News | July 30, 2007

Defibrillators Reduce Risk of Sudden Death

July 31, 2007 - Implantable defibrillators can reduce the risk of sudden death in high-risk patients with hypertrophic cardiomyopathy, according to a new study conducted at the Hypertrophic Cardiomyopathy Center at the Minneapolis Heart Institute Foundation and published in the July 25 issue of the Journal of the American Medical Association.
The study also found that several patients with an implantable cardioverter-defibrillators (ICDs) had only one risk factor for sudden cardiac death.
"Hypertrophic cardiomyopathy is the most common cause of sudden death in young people, including athletes, and a defibrillator affords the opportunity, as it turns out, to change the natural course of the disease and prevent sudden death," said the study’s lead author, Barry Maron, M.D., director of the Hypertrophic Cardiomyopathy Center at the Minneapolis Heart Institute Foundation. "In a way, this highlights the use and effectiveness of the device in this genetic disease in these young patients and expands the number of patients that could be eligible at least for consideration of a defibrillator."
While much of this data has already been published, the study confirms the data and is also the largest of its kind.
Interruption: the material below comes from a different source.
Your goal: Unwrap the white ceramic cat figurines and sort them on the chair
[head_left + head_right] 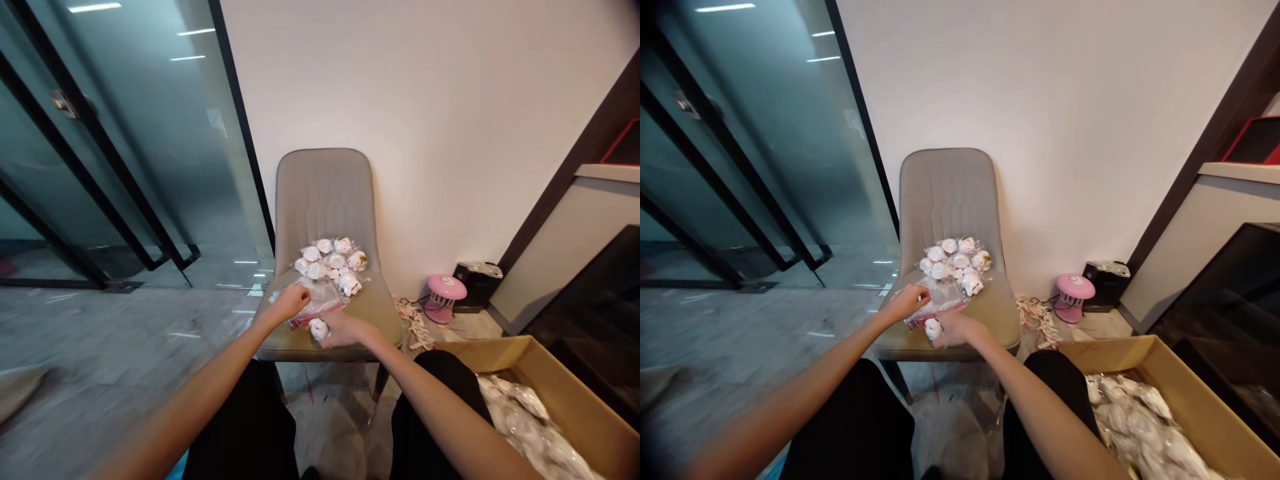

The study included data from an international, multi-center registry of defibrillators implanted between 1986 and 2003 in 506 patients with hypertrophic cardiomyopathy. All of the patients, whose average age was 42 years, were considered at high risk for sudden death, although 87 percent had no or only mild symptoms. Average follow-up was 3.7 years. The defibrillators were implanted both in primary prevention patients and secondary prevention.
In 20 percent of the patients, there was one or more incident in which the ICD terminated ventricular fibrillation or ventricular tachycardia.
The defibrillator terminated abnormal heart rhythms in 10.6 percent of patients annually who had a device for secondary prevention and in 3.6 percent of patients a year for primary prevention.
Results from the study showed that the probability of a defibrillator intervening five years after implantation was almost 25 percent.